* _REQUIRED ACTION_
Please repeat the data exactly, leaving nothing out.

* _SUPPLIED INFORMATION_
# # # # #

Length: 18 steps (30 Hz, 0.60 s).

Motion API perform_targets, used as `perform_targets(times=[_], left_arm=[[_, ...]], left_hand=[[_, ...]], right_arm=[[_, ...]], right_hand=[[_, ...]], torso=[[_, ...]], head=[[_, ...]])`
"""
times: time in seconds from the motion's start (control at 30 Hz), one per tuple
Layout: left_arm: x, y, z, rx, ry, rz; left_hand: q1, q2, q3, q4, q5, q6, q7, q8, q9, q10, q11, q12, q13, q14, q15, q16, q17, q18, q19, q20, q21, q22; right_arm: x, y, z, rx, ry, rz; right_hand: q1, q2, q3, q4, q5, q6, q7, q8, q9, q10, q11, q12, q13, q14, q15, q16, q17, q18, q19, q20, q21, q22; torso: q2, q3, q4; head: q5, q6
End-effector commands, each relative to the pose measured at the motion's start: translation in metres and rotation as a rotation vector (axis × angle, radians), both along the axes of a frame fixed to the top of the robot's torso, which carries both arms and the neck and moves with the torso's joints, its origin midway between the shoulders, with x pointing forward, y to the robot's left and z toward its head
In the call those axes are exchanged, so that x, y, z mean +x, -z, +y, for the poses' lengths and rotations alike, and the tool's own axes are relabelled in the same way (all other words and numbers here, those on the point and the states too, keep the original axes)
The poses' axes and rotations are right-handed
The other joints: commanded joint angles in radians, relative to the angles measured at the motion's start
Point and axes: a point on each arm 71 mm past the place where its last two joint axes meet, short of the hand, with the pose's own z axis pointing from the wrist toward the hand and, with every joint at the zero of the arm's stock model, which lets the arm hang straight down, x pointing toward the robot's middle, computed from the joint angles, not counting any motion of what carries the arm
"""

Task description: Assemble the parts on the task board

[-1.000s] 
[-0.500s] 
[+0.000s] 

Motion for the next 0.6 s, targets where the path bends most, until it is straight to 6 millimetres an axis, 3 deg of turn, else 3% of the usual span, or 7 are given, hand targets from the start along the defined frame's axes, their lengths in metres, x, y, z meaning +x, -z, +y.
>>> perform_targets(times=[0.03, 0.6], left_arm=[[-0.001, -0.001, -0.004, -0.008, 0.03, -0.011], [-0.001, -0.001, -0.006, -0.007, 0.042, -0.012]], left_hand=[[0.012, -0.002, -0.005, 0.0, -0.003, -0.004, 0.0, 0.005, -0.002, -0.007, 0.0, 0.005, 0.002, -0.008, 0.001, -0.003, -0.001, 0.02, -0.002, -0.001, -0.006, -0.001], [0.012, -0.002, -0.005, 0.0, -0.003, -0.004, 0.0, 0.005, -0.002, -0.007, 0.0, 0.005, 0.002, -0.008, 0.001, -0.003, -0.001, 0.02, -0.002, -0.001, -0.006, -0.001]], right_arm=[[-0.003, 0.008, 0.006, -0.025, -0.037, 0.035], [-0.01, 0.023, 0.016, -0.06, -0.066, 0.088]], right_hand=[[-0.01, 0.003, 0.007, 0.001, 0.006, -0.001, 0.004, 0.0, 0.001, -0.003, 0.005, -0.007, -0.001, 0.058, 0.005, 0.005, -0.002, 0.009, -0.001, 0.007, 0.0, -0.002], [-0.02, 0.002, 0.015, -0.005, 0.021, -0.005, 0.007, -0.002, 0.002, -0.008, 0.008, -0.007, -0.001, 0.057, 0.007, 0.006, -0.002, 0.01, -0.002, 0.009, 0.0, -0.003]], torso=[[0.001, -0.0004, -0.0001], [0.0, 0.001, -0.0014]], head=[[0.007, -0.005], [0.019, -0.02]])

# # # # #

* _REPLY_
Length: 18 steps (30 Hz, 0.60 s).

Motion API perform_targets, used as `perform_targets(times=[_], left_arm=[[_, ...]], left_hand=[[_, ...]], right_arm=[[_, ...]], right_hand=[[_, ...]], torso=[[_, ...]], head=[[_, ...]])`
"""
times: time in seconds from the motion's start (control at 30 Hz), one per tuple
Layout: left_arm: x, y, z, rx, ry, rz; left_hand: q1, q2, q3, q4, q5, q6, q7, q8, q9, q10, q11, q12, q13, q14, q15, q16, q17, q18, q19, q20, q21, q22; right_arm: x, y, z, rx, ry, rz; right_hand: q1, q2, q3, q4, q5, q6, q7, q8, q9, q10, q11, q12, q13, q14, q15, q16, q17, q18, q19, q20, q21, q22; torso: q2, q3, q4; head: q5, q6
End-effector commands, each relative to the pose measured at the motion's start: translation in metres and rotation as a rotation vector (axis × angle, radians), both along the axes of a frame fixed to the top of the robot's torso, which carries both arms and the neck and moves with the torso's joints, its origin midway between the shoulders, with x pointing forward, y to the robot's left and z toward its head
In the call those axes are exchanged, so that x, y, z mean +x, -z, +y, for the poses' lengths and rotations alike, and the tool's own axes are relabelled in the same way (all other words and numbers here, those on the point and the states too, keep the original axes)
The poses' axes and rotations are right-handed
The other joints: commanded joint angles in radians, relative to the angles measured at the motion's start
Point and axes: a point on each arm 71 mm past the place where its last two joint axes meet, short of the hand, with the pose's own z axis pointing from the wrist toward the hand and, with every joint at the zero of the arm's stock model, which lets the arm hang straight down, x pointing toward the robot's middle, computed from the joint angles, not counting any motion of what carries the arm
"""

Task description: Assemble the parts on the task board

[-1.000s] 
[-0.500s] 
[+0.000s] 

Motion for the next 0.6 s, targets where the path bends most, until it is straight to 6 millimetres an axis, 3 deg of turn, else 3% of the usual span, or 7 are given, hand targets from the start along the defined frame's axes, their lengths in metres, x, y, z meaning +x, -z, +y.
>>> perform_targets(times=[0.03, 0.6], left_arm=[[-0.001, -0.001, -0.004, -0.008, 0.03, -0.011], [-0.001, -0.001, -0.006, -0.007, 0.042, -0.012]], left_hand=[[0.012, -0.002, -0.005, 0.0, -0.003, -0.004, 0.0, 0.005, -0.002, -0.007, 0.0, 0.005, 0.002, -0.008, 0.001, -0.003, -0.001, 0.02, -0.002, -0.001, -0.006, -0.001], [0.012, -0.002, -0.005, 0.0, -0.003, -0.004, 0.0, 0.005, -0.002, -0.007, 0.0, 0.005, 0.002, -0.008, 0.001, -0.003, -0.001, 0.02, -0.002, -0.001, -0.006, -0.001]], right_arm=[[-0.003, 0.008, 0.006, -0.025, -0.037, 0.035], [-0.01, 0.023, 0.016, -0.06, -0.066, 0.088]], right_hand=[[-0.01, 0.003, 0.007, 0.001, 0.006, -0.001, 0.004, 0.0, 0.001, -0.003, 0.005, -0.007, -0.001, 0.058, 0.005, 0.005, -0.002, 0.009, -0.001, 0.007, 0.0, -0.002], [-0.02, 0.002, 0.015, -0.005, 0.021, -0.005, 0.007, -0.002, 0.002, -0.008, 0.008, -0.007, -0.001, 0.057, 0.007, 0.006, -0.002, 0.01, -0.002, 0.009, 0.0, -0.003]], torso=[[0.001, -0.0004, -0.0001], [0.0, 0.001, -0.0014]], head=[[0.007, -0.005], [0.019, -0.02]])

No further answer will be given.